Dans les bidonvilles de Huarmey, où elle vit avec son mari et ses trois enfants, le ministère de la Santé a récemment répertorié 120 cas de niveaux élevés d'arsenic dans les urines parmi 140 prélèvements effectués. La plupart sont des femmes et des enfants.
Derrière ce village de pêcheurs du département d'Ancash où vivent 3.000 habitants, des pipelines souterrains transportent les concentrés de cuivre et de zinc vers leur port d'embarquement.
L'arsenic inorganique rejeté se trouve naturellement à côté du minerai de cuivre et est libéré en tant que sous-produit lors de son traitement.
Principal "contaminant chimique" de l'eau potable selon l'Organisation mondiale de la santé (OMS) --qui estime à 140 millions le nombre de personnes dans le monde qui consomment de l'eau contenant des niveaux élevés d'arsenic, soit directement, soit par des aliments préparés avec de l'eau contaminée--, il est classé comme cancérigène et comme l'une des dix substances les plus dangereuses pour la santé publique.
- "Abandonnés" -
Sayuri Moreno, 37 ans, a appris sa contamination lors d'un examen prénatal : "J'ai eu peur, car j'avais entendu dire que cela provoquait des cancers", dit-elle à l'AFP.
Ses enfants, Keity, 11 ans, et Iker, 7 ans, ont également des taux supérieurs aux niveaux autorisés, mais pas sa dernière Valeria, âgée de 11 mois.
Elle est "née normale" et "mon médecin me recommande d'arrêter l'allaitement et de partir d'ici", indique Mme Moreno.
Mais comme tant d'autres familles modestes qui vivent de la pêche à Puerto Huarmey, Sayuri Moreno et son mari pêcheur de 38 ans, Alan Guerrero, n'ont pas les moyens financiers de suivre les conseils du docteur.
La famille a bien tenté de se déraciner pour se "désintoxiquer", mais a dû revenir au bout de trois mois, faute d'alternatives à la pêche.
Ils ne peuvent que rarement s'offrir de l'eau en bouteille et du lait en poudre pour le bébé. "On se sent abandonnés sans l'aide de personne", avec "face à nous une puissante compagnie minière", déplore Alan Guerrero, qui n'a pas été analysé et craint lui aussi des taux élevés.
- "Pas de remède" -
Au Pérou, deuxième producteur mondial de cuivre après le Chili, les autorités n'ont pas encore officiellement décrété que la contamination à l'arsenic à Puerto Huarmey provenait de l'exploitation minière.
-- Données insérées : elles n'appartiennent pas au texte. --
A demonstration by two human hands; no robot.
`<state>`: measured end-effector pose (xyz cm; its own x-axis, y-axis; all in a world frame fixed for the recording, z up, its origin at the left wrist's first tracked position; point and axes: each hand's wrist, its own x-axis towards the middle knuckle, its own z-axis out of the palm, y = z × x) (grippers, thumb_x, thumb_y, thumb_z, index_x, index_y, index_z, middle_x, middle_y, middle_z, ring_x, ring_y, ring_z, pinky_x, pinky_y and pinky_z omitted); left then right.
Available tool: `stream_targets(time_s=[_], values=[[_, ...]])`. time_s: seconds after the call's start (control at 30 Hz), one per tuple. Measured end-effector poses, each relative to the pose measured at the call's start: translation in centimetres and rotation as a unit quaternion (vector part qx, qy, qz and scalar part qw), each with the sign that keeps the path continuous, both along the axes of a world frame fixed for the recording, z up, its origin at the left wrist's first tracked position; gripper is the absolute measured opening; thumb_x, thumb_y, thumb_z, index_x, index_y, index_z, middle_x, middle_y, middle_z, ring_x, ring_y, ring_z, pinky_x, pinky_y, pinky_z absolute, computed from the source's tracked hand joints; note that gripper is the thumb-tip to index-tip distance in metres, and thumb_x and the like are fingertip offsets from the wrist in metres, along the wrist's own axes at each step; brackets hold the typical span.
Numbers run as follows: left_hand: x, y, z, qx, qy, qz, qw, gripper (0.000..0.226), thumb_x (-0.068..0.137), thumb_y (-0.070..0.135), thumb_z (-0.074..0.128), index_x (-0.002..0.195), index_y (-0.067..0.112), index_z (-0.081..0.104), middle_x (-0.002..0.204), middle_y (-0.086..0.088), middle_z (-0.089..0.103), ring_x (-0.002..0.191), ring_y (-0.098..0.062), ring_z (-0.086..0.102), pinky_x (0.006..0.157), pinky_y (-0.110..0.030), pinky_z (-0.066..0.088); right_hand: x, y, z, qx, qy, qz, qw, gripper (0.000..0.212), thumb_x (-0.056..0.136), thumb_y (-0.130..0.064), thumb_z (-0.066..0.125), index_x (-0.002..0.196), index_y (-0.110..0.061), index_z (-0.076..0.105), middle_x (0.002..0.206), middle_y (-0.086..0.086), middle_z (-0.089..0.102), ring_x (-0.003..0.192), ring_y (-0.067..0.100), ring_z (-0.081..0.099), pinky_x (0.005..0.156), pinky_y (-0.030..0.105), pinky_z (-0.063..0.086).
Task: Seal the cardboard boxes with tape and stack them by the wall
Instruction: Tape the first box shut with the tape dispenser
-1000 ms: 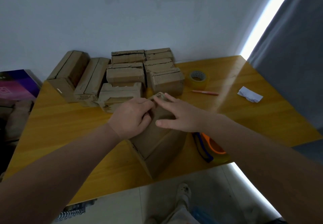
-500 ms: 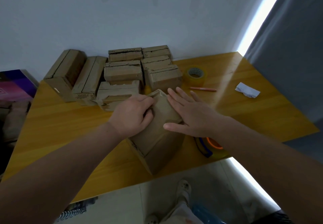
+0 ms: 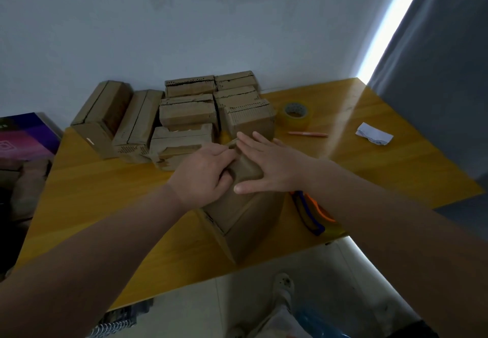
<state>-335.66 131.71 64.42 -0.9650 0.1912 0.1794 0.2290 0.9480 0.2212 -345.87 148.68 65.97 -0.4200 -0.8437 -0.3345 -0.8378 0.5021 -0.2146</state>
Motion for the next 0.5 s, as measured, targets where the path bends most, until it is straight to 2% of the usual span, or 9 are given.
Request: stream_targets(time_s=[0.13, 0.23, 0.33, 0.4, 0.47, 0.5], values=[[0.2, -0.1, -0.3, 0.022, 0.009, 0.005, 1.0, 0.04, 0.084, 0.024, 0.039, 0.108, 0.003, 0.063, 0.098, -0.011, 0.066, 0.088, -0.024, 0.06, 0.077, -0.032, 0.048, 0.4, 0.7, 0.2, -0.02, 0.004, -0.007, 1.0, 0.102, 0.075, -0.081, 0.017, 0.155, -0.022, -0.005, 0.162, -0.007, -0.011, 0.149, 0.015, -0.01, 0.121, 0.051, 0.007], [-0.2, -0.1, -0.4, 0.024, 0.022, 0.007, 0.999, 0.041, 0.086, 0.028, 0.037, 0.108, 0.005, 0.063, 0.094, -0.009, 0.065, 0.084, -0.022, 0.058, 0.074, -0.026, 0.041, 1.0, 2.4, 0.4, -0.033, -0.005, -0.008, 0.999, 0.1, 0.075, -0.081, 0.018, 0.155, -0.024, -0.001, 0.162, -0.01, -0.008, 0.148, 0.011, -0.01, 0.122, 0.045, 0.006], [-0.3, -0.1, -0.5, 0.016, 0.038, 0.012, 0.999, 0.044, 0.09, 0.035, 0.035, 0.11, 0.007, 0.062, 0.094, -0.007, 0.064, 0.083, -0.02, 0.058, 0.074, -0.023, 0.035, 2.0, 4.2, 0.6, -0.054, -0.004, -0.029, 0.998, 0.096, 0.077, -0.08, 0.024, 0.155, -0.026, 0.009, 0.162, -0.012, 0.003, 0.148, 0.008, -0.004, 0.12, 0.041, 0.01], [-0.4, 0.0, -0.6, 0.011, 0.027, 0.022, 0.999, 0.052, 0.091, 0.046, 0.032, 0.115, 0.009, 0.061, 0.101, -0.006, 0.064, 0.089, -0.022, 0.059, 0.075, -0.024, 0.036, 2.3, 5.2, 0.4, -0.084, 0.018, -0.049, 0.995, 0.086, 0.083, -0.079, 0.033, 0.152, -0.028, 0.024, 0.159, -0.012, 0.018, 0.148, 0.007, 0.008, 0.117, 0.04, 0.019], [-0.5, 0.4, -0.3, -0.004, 0.002, 0.046, 0.999, 0.068, 0.088, 0.061, 0.025, 0.125, 0.013, 0.057, 0.114, -0.005, 0.063, 0.101, -0.021, 0.058, 0.079, -0.027, 0.041, 2.6, 6.0, -0.1, -0.162, 0.054, -0.078, 0.982, 0.072, 0.084, -0.07, 0.038, 0.141, -0.028, 0.048, 0.148, -0.007, 0.044, 0.14, 0.009, 0.034, 0.109, 0.039, 0.037], [-0.5, 0.7, -0.1, -0.019, -0.012, 0.062, 0.998, 0.077, 0.085, 0.068, 0.021, 0.13, 0.015, 0.054, 0.121, -0.003, 0.06, 0.107, -0.02, 0.057, 0.081, -0.028, 0.044, 2.7, 6.3, -0.4, -0.219, 0.07, -0.091, 0.969, 0.064, 0.084, -0.066, 0.041, 0.13, -0.026, 0.06, 0.135, -0.005, 0.059, 0.129, 0.011, 0.051, 0.1, 0.037, 0.046]])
Le directeur de l'hôpital local considère "préoccupant" le nombre de personnes touchées et le niveau d'arsenic dans leur organisme : "chaque fois qu'on procède à un dépistage plus approfondi on découvre 80% de nouveaux cas positifs".
Selon le ministère péruvien de la Santé, le niveau maximal admissible d'arsenic dans l'organisme est de 20 microgrammes par litre d'urine.
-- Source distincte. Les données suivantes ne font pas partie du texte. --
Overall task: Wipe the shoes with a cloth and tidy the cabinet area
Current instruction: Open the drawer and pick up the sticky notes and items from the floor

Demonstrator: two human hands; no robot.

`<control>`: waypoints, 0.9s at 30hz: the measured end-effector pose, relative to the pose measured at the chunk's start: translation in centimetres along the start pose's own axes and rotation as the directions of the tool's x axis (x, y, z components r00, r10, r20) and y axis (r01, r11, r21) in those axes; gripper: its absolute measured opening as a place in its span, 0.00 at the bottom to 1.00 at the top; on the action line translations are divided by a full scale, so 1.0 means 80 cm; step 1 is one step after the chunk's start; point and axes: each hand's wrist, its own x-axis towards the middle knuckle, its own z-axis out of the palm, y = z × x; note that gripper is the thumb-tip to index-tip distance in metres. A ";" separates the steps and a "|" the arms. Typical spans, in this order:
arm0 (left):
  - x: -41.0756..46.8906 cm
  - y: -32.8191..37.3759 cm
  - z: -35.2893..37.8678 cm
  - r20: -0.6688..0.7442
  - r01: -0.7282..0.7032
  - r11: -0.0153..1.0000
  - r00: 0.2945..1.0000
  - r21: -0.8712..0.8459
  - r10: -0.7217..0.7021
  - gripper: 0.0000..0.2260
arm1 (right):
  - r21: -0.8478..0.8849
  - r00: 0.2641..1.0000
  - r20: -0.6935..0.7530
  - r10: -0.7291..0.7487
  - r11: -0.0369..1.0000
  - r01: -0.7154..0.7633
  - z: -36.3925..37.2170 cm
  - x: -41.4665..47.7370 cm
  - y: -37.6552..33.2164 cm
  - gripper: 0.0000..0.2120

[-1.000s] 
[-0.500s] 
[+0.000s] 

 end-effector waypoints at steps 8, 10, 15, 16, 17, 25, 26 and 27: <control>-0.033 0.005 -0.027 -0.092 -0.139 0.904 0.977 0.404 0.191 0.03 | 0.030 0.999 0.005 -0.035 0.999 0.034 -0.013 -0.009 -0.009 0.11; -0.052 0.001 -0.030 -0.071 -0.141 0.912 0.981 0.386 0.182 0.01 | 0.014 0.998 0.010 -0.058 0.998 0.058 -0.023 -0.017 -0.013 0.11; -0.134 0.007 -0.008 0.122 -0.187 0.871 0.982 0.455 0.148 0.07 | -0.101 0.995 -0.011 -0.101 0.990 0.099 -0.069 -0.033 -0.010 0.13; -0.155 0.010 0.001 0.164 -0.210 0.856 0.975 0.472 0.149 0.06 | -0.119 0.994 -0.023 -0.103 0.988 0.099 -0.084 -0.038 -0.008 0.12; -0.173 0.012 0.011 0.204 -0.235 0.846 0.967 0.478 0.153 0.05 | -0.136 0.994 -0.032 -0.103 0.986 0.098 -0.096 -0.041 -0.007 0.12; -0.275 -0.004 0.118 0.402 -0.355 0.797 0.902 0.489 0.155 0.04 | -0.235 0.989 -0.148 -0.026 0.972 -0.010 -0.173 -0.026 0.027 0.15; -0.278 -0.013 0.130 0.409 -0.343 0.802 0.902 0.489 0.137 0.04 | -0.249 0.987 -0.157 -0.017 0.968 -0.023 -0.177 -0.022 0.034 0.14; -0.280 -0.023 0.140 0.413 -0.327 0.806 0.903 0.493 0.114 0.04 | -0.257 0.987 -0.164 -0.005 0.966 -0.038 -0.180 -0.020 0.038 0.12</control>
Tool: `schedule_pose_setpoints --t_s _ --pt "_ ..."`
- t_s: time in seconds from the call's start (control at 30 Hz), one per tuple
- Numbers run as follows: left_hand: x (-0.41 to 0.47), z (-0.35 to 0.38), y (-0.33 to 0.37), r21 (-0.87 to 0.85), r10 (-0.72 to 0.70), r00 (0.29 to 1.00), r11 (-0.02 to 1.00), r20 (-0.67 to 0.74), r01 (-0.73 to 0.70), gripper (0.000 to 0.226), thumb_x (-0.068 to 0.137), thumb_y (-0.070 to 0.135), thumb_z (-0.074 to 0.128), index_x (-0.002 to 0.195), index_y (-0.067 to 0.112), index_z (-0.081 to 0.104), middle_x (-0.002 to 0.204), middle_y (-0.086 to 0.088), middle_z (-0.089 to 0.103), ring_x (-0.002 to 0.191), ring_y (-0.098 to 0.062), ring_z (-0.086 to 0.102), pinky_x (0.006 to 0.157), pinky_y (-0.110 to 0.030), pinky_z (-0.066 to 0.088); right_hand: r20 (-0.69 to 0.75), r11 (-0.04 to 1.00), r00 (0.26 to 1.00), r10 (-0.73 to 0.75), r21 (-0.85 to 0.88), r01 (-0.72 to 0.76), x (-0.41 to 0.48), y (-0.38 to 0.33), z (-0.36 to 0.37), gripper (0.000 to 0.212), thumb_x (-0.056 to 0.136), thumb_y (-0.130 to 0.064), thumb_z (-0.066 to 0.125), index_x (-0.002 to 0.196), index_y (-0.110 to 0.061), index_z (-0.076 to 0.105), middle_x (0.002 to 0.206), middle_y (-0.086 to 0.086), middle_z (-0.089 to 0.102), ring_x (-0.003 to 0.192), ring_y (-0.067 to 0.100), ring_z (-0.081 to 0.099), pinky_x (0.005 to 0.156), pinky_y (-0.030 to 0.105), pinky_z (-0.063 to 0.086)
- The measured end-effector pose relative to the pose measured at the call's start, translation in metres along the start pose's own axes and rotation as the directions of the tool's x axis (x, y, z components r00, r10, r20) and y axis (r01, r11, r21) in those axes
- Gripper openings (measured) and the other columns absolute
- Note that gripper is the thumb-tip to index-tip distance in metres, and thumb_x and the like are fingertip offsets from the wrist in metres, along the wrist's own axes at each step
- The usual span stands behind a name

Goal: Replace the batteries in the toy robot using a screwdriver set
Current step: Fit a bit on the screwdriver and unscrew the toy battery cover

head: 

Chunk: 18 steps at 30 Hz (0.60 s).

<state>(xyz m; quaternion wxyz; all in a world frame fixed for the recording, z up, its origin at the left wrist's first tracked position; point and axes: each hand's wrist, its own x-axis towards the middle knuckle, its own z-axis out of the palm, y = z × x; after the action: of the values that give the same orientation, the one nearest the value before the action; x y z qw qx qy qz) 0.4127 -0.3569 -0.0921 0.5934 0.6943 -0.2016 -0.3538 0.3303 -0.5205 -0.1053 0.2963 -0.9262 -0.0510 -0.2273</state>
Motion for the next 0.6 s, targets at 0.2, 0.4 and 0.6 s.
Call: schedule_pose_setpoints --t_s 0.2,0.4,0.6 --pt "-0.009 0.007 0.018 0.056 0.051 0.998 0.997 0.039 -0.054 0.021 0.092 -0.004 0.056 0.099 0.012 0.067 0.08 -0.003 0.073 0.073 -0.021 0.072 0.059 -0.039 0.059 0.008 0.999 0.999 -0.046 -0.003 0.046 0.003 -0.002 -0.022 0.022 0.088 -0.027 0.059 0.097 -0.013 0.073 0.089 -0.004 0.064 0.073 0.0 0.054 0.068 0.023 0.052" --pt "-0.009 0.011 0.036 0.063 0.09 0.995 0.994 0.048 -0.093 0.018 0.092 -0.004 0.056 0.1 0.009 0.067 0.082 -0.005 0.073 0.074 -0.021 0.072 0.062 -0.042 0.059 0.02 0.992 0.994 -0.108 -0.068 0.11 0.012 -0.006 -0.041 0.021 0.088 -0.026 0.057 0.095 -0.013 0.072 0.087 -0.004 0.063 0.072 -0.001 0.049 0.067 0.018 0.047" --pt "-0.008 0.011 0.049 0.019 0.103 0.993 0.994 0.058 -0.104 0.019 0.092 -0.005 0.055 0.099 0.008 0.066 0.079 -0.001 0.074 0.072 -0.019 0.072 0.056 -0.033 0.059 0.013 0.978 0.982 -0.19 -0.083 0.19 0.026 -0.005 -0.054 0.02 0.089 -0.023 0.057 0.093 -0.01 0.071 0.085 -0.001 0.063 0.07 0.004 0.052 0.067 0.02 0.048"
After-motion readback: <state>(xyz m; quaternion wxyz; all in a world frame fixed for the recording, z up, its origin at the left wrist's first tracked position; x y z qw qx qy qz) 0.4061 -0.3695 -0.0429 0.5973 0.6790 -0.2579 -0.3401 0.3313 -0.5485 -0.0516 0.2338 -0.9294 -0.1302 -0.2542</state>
Il est de 60 microgrammes pour Sayuri Moreno, 81 microgrammes pour sa fille aînée, et de 70 microgrammes pour son fils.
"Il n'y a pas de remède", explique Percy Herrera, expert de l'équipe Métaux lourds au ministère de la Santé. "La meilleure chose à faire est d'identifier la source (de contamination) et la contrôler. Malheureusement, ce n'est quelque-chose qui ne dépend pas nécessairement "du système de santé".
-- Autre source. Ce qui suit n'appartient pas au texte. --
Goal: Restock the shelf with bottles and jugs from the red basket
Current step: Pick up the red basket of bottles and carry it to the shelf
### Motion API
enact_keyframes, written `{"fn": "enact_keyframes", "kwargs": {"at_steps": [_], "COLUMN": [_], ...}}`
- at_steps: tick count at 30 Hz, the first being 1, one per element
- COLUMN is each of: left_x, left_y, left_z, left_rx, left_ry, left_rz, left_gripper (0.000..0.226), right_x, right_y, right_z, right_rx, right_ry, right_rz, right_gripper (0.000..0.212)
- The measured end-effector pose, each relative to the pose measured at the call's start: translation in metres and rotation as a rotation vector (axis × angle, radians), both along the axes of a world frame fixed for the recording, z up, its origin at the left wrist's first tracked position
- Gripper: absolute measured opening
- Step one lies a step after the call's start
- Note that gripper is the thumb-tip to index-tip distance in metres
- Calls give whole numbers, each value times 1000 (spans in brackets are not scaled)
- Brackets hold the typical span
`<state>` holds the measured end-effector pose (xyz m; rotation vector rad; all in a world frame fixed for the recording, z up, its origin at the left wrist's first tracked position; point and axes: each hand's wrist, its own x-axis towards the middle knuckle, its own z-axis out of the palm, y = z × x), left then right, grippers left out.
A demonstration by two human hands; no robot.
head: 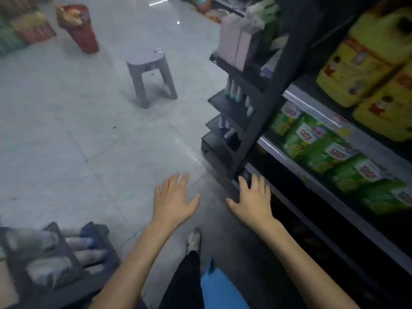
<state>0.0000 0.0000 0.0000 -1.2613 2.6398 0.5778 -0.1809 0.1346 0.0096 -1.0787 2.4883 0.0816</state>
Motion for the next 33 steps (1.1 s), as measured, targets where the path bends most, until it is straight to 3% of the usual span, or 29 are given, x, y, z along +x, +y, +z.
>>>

- "Soudain ce cauchemar" -
Enceinte, Mireya Minaya, avait un taux de 142 microgrammes. Son bébé, Danna, est né contaminé.
Mais sur son fils Fabricio, âgé de trois ans et souffrant d'anémie, a été enregistré une concentration de 540 microgrammes par litre d'urine.
Le gouvernement a pris en charge l'année dernière son transfert et les soins hospitaliers à Lima, à 290 kilomètres de Huarmey, comme ceux d'autres des personnes contaminées.
Mireya Minaya a été hospitalisée 10 jours et les médecins ont découvert des tumeurs sur ses ovaires, probablement malignes.
"Je ne veux pas savoir et j'ai demandé à quitter l'hôpital et suis revenue" à Huarmey, raconte à l'AFP la femme de 33 ans, cuisinière dans un restaurant.
"On vivait normalement... et puis soudain ce cauchemar. On ne sait pas si il finira un jour", se lamente-elle dans sa maison en roseau tressé, sans eau ni électricité.